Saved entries
——

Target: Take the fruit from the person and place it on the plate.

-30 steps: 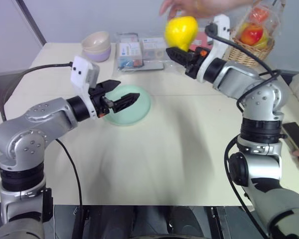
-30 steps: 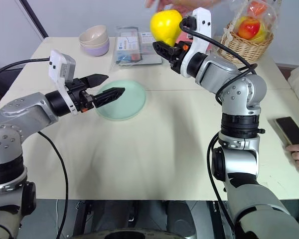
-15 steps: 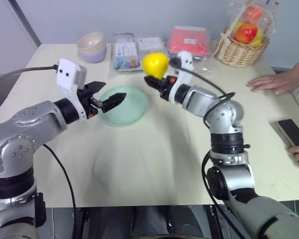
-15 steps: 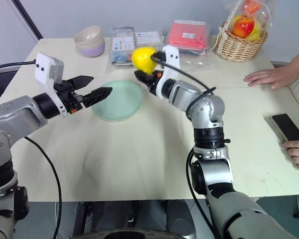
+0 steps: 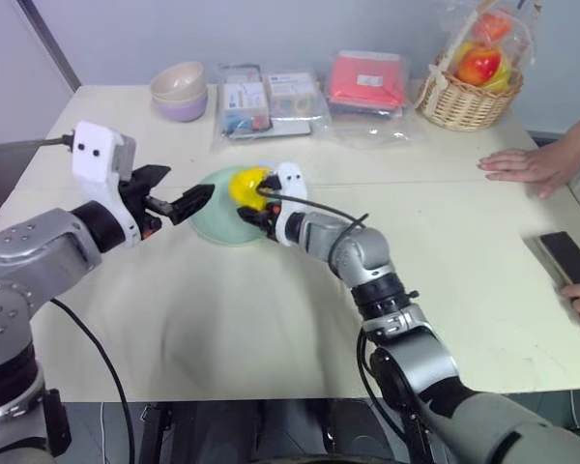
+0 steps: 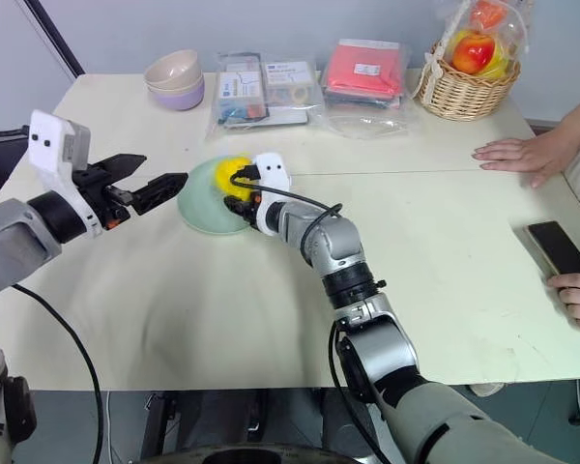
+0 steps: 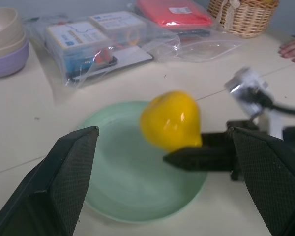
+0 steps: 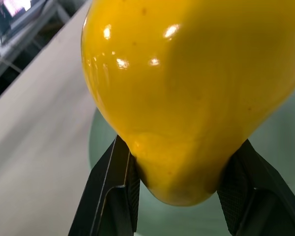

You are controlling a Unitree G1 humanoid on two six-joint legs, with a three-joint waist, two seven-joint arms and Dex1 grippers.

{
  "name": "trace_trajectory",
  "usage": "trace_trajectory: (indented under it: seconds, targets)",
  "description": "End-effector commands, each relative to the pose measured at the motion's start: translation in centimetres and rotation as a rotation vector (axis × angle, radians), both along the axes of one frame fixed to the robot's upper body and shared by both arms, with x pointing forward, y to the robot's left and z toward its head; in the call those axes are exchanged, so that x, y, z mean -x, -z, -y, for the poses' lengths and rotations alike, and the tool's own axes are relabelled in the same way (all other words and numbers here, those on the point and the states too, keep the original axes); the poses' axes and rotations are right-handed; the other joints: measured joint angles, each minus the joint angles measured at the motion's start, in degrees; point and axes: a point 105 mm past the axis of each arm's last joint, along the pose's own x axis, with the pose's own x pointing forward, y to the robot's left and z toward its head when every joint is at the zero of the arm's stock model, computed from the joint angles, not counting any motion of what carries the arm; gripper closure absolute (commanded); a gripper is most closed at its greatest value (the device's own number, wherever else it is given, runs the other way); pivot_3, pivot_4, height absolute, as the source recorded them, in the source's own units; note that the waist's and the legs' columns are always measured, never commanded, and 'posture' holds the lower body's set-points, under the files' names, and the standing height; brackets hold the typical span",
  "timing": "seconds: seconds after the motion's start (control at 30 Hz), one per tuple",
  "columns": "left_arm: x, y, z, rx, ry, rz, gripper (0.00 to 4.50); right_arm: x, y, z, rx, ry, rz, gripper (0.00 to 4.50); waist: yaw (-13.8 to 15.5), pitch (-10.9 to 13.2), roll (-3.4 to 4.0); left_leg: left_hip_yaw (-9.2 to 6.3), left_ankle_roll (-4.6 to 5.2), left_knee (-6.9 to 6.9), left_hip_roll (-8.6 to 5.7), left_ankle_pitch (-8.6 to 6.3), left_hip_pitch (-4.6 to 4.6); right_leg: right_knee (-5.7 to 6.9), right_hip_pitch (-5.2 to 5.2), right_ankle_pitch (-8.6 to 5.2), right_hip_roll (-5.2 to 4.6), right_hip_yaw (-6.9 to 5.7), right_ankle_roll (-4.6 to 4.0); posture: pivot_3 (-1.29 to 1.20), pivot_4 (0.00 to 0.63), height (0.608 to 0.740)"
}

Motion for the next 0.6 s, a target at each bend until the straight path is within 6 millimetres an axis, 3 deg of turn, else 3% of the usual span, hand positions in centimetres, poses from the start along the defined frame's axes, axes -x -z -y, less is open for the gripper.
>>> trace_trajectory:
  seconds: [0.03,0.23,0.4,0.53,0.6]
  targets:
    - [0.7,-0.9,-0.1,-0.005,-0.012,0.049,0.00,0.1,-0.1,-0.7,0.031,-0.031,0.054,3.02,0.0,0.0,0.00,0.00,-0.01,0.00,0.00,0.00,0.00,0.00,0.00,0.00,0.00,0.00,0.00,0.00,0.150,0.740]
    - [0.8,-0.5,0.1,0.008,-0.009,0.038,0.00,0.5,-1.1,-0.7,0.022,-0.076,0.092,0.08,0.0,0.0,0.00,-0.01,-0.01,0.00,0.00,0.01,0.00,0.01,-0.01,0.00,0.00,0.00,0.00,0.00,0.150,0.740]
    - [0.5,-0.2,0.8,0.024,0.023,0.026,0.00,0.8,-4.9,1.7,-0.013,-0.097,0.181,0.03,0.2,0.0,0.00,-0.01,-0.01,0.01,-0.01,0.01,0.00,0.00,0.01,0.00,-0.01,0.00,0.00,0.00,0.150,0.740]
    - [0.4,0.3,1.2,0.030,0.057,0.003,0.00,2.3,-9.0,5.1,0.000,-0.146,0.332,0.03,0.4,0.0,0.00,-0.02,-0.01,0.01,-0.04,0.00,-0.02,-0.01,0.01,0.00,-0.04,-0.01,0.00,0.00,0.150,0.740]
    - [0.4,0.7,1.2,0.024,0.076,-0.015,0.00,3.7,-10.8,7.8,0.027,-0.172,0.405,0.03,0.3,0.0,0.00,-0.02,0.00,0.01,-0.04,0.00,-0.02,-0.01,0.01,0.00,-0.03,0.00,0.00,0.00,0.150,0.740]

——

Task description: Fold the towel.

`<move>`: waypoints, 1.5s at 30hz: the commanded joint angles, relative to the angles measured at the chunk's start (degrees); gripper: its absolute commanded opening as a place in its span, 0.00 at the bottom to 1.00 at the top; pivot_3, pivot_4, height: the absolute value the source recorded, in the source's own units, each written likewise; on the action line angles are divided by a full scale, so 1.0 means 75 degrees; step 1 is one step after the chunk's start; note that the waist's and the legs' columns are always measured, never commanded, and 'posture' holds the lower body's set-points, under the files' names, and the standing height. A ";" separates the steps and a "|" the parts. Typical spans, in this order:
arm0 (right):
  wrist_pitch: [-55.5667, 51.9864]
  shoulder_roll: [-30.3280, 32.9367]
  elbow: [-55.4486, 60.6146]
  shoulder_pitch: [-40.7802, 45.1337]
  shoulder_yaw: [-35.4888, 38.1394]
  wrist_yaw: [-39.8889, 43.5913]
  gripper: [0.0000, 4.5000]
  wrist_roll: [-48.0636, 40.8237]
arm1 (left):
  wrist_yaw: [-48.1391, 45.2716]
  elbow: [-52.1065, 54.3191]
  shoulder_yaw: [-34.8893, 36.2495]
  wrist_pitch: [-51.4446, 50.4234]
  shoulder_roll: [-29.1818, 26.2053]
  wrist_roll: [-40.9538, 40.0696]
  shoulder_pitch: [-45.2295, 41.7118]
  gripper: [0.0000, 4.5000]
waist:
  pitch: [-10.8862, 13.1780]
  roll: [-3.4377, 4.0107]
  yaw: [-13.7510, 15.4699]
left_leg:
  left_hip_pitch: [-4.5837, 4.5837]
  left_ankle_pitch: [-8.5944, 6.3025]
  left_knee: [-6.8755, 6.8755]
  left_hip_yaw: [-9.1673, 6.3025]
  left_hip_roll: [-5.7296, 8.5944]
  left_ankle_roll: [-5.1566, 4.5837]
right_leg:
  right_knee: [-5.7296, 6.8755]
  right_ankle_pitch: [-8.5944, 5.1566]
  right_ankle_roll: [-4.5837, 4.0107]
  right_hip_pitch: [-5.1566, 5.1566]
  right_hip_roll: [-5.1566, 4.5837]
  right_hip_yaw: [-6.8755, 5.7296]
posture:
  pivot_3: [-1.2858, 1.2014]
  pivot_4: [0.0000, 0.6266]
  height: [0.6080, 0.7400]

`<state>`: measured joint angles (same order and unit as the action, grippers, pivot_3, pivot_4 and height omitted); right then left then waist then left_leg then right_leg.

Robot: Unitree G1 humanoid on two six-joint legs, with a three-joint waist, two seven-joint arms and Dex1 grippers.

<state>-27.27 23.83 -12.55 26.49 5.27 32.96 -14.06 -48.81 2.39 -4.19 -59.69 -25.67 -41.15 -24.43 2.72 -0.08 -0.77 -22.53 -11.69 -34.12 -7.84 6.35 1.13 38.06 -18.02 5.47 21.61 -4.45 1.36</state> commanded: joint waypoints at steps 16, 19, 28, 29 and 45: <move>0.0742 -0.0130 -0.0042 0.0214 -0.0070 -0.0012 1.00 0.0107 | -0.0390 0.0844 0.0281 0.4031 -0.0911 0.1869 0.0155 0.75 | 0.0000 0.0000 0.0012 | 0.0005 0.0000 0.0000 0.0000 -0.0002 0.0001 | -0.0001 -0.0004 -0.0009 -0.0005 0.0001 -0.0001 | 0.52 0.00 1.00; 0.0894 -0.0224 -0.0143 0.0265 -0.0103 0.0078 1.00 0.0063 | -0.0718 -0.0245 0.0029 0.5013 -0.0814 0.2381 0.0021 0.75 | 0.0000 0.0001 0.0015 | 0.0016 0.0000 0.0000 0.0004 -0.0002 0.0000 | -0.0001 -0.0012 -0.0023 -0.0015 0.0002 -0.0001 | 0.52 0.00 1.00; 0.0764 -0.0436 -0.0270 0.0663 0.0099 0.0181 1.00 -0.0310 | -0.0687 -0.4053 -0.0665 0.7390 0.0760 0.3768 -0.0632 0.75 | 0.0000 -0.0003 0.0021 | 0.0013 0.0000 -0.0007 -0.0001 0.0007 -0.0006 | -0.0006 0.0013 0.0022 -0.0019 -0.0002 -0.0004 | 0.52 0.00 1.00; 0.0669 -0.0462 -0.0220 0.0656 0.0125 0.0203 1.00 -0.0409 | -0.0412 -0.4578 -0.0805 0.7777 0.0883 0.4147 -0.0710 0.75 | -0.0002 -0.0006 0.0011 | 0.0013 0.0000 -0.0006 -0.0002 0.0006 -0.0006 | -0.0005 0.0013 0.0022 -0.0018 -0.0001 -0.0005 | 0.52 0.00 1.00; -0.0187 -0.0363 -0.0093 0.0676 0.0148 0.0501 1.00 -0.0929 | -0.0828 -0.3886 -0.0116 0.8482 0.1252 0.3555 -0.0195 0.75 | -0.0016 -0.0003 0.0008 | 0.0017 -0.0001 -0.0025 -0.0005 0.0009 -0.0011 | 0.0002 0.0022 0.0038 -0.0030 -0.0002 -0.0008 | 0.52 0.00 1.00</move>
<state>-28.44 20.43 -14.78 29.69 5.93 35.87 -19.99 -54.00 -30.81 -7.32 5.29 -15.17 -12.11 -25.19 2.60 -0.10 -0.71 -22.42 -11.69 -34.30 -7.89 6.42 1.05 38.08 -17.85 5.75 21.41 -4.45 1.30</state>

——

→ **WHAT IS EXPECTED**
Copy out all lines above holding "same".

→ **SOLUTION**
  "description": "End-effector commands, each relative to the pose measured at the motion's start: translation in centimetres and rotation as a rotation vector (axis × angle, radians), both along the axes of one frame fixed to the robot's upper body and shared by both arms, with x pointing forward, y to the robot's left and z toward its head; in the call those axes are exchanged, so that x, y, z mean -x, -z, -y, for the poses' lengths and rotations alike, and the tool's own axes are relabelled in the same way (all other words and numbers here, those on the point and the states too, keep the original axes); the poses' axes and rotations are right-handed; the other joints: measured joint angles, each minus the joint angles measured at the motion's start, in degrees; point and axes: a point 105 mm past the axis of each arm's last joint, along the pose's own x axis, with the pose's own x pointing forward, y to the robot's left and z toward its head when every joint is at the zero of the arm's stock model, computed from the joint angles, not counting any motion of what carries the arm; gripper closure absolute (commanded); a gripper is most closed at its greatest value (the device's own number, wherever else it is given, runs the other way); pivot_3, pivot_4, height absolute, as the source recorded them, in the source's own units; note that the waist's and the legs' columns are always measured, never commanded, and 'posture' holds the lower body's set-points, under the files' names, and the standing height; brackets hold the typical span",
`<state>`: measured joint angles (same order and unit as the action, grippers, pivot_3, pivot_4 and height omitted); right then left then waist then left_leg then right_leg.

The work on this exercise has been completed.